• **Stored items**:
_ _ _ _ _

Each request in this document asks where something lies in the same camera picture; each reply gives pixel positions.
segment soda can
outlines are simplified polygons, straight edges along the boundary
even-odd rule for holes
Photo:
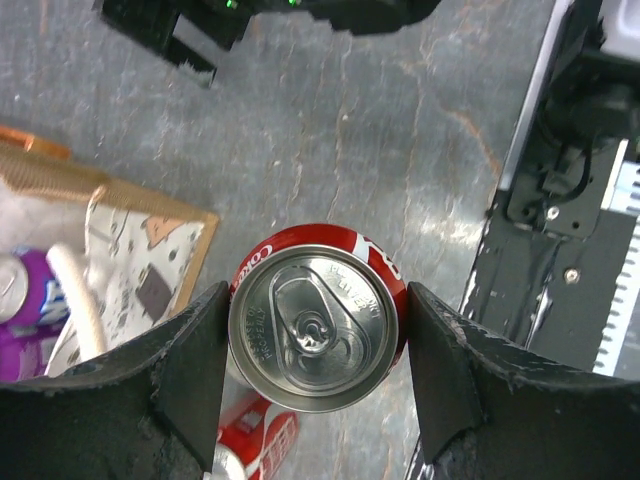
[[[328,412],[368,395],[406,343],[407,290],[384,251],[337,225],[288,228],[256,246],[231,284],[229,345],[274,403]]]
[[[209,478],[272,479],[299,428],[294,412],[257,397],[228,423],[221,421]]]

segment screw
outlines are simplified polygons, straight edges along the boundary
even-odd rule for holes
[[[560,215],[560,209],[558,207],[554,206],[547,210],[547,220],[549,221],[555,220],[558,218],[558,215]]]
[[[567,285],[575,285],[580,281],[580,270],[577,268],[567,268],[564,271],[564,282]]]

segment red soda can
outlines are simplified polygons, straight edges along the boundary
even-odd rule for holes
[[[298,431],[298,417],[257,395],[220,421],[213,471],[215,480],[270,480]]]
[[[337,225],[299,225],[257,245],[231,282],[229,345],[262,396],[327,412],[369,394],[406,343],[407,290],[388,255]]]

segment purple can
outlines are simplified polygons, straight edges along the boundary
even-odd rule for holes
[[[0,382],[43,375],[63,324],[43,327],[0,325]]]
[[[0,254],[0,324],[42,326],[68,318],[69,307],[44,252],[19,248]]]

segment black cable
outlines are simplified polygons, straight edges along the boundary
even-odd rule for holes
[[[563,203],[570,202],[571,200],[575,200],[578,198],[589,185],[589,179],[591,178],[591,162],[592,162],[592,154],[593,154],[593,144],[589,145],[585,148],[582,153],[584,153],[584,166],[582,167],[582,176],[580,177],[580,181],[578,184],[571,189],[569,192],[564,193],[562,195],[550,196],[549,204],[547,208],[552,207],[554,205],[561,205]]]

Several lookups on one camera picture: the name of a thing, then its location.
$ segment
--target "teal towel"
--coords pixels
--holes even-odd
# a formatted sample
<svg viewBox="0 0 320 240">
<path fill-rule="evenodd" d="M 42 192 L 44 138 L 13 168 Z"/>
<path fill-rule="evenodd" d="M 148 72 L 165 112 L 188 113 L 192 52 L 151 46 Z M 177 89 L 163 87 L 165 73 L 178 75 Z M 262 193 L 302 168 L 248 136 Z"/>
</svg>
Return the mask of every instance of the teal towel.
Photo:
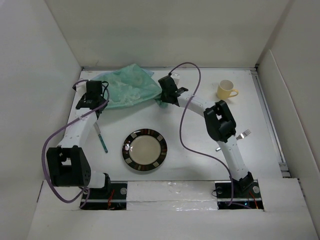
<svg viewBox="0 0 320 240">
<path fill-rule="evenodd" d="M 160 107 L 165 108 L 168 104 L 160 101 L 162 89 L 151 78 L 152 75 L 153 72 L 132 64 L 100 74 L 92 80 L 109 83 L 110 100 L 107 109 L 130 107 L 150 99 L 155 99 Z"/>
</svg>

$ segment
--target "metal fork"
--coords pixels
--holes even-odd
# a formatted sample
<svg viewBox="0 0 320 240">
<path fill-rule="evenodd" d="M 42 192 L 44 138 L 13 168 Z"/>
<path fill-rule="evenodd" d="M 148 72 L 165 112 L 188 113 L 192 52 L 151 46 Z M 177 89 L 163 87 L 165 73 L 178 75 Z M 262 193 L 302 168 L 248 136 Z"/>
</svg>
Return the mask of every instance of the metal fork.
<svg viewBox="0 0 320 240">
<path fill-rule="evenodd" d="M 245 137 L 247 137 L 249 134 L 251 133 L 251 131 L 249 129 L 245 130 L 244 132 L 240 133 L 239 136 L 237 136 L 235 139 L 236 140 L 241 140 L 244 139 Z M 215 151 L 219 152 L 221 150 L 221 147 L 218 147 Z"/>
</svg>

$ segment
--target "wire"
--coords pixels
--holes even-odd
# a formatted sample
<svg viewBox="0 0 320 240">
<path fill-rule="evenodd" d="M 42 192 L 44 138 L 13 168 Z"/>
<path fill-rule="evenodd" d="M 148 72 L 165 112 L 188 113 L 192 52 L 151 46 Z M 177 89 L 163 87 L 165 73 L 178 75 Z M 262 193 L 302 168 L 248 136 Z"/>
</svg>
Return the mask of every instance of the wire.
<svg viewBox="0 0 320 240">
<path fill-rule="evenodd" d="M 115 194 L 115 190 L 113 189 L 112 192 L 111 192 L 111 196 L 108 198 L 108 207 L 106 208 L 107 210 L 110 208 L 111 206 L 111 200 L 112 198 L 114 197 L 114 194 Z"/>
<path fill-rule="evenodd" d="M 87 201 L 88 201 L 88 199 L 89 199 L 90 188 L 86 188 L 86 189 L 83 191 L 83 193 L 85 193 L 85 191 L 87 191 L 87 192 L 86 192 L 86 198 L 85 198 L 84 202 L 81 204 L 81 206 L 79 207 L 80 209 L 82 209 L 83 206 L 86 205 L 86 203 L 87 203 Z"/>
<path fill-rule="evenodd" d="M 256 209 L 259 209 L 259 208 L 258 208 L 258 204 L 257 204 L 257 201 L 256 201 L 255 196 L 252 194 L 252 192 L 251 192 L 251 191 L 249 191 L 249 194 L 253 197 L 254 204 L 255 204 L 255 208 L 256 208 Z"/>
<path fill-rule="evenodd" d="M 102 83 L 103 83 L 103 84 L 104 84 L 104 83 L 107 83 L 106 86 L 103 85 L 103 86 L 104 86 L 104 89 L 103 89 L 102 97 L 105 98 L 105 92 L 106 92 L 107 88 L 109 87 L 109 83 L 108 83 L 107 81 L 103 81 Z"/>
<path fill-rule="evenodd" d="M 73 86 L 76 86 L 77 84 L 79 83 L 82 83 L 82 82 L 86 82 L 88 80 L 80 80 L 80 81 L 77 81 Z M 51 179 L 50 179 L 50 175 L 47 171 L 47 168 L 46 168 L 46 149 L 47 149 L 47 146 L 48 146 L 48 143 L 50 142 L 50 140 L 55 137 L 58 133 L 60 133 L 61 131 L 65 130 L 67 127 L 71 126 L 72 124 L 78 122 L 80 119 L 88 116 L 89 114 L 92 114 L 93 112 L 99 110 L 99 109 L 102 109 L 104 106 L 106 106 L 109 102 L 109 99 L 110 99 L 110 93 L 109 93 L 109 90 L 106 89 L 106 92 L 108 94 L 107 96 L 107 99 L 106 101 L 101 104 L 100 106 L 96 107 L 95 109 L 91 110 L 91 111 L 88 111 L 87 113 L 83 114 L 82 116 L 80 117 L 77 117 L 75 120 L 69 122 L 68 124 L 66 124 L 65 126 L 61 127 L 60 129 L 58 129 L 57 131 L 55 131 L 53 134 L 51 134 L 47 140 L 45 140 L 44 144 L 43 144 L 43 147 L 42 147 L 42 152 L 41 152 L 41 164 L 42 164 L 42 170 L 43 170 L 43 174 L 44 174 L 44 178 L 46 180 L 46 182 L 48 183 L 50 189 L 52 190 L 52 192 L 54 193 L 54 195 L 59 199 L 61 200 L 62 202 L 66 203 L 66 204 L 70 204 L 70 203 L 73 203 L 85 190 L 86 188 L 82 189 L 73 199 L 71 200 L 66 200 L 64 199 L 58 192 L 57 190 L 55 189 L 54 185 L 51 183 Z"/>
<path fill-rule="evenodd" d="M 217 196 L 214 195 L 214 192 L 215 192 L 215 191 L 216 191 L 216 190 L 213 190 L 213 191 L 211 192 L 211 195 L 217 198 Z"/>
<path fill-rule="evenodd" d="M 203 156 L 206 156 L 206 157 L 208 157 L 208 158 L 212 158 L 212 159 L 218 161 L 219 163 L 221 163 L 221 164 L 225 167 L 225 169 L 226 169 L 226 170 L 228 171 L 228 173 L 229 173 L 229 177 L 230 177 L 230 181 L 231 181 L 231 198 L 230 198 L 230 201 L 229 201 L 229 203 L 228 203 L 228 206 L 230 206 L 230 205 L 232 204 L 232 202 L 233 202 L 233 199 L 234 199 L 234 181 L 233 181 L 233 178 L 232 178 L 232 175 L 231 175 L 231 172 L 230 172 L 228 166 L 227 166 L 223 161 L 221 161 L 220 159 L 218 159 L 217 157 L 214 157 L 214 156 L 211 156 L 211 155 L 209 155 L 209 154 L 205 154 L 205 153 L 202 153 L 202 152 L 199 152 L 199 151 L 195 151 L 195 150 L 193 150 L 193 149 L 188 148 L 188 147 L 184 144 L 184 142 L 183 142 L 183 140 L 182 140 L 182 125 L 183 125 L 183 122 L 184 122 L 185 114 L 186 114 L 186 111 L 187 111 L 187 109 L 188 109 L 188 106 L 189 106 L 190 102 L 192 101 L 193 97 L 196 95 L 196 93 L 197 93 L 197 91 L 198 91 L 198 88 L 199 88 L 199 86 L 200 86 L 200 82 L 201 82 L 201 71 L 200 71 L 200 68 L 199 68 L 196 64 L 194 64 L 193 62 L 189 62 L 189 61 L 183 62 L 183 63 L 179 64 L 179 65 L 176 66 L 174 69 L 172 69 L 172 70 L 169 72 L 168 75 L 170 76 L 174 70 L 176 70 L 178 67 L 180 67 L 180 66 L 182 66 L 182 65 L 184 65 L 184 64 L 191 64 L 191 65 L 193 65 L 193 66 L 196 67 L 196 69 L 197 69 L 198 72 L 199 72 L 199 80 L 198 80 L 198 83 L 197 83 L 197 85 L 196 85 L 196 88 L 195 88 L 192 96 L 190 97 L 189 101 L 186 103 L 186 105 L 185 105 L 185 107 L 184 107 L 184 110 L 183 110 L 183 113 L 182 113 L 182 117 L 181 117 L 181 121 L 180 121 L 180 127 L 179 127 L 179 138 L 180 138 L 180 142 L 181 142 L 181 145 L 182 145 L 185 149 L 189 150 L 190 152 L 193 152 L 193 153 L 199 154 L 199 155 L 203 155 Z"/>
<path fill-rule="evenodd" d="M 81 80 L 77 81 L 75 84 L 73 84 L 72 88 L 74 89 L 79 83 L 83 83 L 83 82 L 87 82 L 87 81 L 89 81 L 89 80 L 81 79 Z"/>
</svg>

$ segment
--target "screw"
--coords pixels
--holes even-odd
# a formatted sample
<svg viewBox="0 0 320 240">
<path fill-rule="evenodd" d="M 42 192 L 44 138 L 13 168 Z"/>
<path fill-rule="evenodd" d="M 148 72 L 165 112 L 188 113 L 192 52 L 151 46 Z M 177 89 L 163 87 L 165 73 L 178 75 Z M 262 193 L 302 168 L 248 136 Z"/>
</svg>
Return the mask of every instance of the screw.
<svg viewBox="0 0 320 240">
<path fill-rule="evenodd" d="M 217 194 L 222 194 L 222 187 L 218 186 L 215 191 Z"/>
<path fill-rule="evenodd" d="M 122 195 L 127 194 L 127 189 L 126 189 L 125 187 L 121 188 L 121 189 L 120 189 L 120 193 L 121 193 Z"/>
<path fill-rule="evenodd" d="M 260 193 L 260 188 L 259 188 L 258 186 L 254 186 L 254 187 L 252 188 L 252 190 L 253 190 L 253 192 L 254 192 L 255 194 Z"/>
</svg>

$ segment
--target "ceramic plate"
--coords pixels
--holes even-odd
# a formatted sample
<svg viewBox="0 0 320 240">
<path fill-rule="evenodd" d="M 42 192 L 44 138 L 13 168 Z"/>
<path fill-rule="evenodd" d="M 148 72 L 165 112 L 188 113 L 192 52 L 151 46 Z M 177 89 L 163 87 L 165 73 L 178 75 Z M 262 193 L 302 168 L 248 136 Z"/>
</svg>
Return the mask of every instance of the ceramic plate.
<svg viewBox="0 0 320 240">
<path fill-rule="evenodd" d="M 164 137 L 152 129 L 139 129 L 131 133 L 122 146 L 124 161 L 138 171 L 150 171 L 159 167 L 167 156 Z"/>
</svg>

_ _ _ _ _

• **Aim of the task**:
From the data above, output exactly the lines between the one containing "Several lookups on" and the one containing "Return the mask of every instance of the teal", counting both of them.

• **Written solution**:
Several lookups on one camera picture: the name of a thing, then its location.
$ segment
--target "teal towel"
--coords pixels
--holes even-odd
# a formatted sample
<svg viewBox="0 0 320 240">
<path fill-rule="evenodd" d="M 42 192 L 44 138 L 13 168 Z"/>
<path fill-rule="evenodd" d="M 148 72 L 165 112 L 188 113 L 192 52 L 151 46 Z M 177 89 L 163 87 L 165 73 L 178 75 Z M 262 193 L 302 168 L 248 136 Z"/>
</svg>
Return the mask of every instance of the teal towel.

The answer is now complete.